Braverman breached his duty of care and caused Decedent’s death.
Accordingly, Defendant Dr. Braverman is
not entitled to summary judgment.
VI. CONCLUSION
In light of
the foregoing, the Motion for Summary judgment is DENIED.
Moving party to give notice.
Parties who intend to submit on this
tentative must send an email to the Court at SSCDEPT27@lacourt.org indicating
intention to submit on the tentative as directed by the instructions provided
on the court website at www.lacourt.org.
Please be advised that if you submit on the tentative and elect not to
appear at the hearing, the opposing party may nevertheless appear at the
hearing and argue the matter.
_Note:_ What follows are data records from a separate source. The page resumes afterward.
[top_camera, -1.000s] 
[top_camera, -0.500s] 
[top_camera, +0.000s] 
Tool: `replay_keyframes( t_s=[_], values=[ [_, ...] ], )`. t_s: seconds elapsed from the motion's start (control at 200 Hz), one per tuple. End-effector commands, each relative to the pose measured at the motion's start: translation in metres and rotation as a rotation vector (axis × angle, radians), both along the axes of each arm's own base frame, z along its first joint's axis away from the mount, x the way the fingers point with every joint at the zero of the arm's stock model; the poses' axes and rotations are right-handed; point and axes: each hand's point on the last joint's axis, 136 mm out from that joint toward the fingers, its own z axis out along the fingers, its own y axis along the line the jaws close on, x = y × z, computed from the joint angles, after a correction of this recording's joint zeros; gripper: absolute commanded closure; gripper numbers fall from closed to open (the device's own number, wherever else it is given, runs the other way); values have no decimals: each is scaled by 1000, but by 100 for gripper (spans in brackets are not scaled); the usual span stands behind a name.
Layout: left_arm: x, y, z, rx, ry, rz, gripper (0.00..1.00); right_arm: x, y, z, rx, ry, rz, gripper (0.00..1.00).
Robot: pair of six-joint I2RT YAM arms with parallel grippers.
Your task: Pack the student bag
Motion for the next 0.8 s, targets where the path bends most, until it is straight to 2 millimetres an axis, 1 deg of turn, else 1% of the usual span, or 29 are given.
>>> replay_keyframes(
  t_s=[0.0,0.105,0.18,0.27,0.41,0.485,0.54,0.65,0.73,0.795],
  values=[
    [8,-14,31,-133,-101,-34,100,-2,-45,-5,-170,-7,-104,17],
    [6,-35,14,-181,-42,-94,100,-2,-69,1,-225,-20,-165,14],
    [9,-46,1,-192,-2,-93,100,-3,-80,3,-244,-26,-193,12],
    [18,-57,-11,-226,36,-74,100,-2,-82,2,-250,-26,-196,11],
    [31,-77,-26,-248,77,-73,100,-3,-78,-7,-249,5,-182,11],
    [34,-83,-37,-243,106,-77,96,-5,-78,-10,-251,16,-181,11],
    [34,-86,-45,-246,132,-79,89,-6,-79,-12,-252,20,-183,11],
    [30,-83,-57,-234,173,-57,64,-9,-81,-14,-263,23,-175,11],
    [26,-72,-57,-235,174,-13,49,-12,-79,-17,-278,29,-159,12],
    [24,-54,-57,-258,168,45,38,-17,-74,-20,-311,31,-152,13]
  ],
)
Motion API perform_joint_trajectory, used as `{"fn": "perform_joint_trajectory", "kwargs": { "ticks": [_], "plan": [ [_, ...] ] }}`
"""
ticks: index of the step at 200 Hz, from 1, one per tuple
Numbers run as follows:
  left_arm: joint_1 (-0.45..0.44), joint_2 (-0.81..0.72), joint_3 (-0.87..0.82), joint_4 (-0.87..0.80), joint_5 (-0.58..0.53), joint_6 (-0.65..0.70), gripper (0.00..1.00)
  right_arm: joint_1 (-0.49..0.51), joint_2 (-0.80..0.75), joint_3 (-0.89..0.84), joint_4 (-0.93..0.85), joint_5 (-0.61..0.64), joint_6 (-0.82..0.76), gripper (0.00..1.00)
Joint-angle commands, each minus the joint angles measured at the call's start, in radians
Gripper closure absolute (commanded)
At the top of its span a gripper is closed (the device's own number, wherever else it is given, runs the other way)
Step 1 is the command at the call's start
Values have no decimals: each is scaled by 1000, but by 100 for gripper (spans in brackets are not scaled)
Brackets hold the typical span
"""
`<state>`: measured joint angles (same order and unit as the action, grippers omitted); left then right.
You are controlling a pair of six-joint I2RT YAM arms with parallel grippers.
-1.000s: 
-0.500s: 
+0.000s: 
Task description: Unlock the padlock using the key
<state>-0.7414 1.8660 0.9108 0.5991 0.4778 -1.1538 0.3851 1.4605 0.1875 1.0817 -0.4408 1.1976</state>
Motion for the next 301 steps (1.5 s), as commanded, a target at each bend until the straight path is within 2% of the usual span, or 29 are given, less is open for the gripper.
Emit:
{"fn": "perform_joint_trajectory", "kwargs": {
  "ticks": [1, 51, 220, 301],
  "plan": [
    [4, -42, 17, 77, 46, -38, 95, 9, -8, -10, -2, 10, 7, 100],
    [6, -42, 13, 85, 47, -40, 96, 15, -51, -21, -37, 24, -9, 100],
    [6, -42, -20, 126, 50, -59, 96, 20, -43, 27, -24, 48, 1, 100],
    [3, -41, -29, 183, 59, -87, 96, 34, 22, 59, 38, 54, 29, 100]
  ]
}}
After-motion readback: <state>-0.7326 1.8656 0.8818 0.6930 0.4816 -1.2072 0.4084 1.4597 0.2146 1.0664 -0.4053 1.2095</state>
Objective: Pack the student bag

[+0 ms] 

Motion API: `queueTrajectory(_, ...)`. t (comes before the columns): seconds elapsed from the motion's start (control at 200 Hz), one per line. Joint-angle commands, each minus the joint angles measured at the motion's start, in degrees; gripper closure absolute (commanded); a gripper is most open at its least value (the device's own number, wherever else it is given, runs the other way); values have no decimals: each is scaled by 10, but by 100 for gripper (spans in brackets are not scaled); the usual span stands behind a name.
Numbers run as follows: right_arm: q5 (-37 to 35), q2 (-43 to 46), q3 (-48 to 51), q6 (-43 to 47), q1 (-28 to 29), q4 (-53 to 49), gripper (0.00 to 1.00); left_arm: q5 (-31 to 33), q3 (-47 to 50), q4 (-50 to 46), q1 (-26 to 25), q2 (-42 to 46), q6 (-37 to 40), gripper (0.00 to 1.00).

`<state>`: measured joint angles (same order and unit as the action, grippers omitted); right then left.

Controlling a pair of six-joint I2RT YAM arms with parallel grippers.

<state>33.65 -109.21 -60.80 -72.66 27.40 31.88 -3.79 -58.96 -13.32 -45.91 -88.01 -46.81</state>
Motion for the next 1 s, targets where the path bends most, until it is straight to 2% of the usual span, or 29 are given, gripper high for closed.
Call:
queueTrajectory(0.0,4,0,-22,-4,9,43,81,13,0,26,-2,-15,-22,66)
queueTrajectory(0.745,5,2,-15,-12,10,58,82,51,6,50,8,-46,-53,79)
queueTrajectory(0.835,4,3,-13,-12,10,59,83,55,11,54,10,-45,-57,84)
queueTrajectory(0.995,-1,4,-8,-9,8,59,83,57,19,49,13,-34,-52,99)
Unless you
receive a submission from all other parties in the matter, you should assume
that others might appear at the hearing to argue. If the Court does not receive emails from the
parties indicating submission on this tentative ruling and there are no
appearances at the hearing, the Court may, at its discretion, adopt the
tentative as the final order or place the motion off calendar.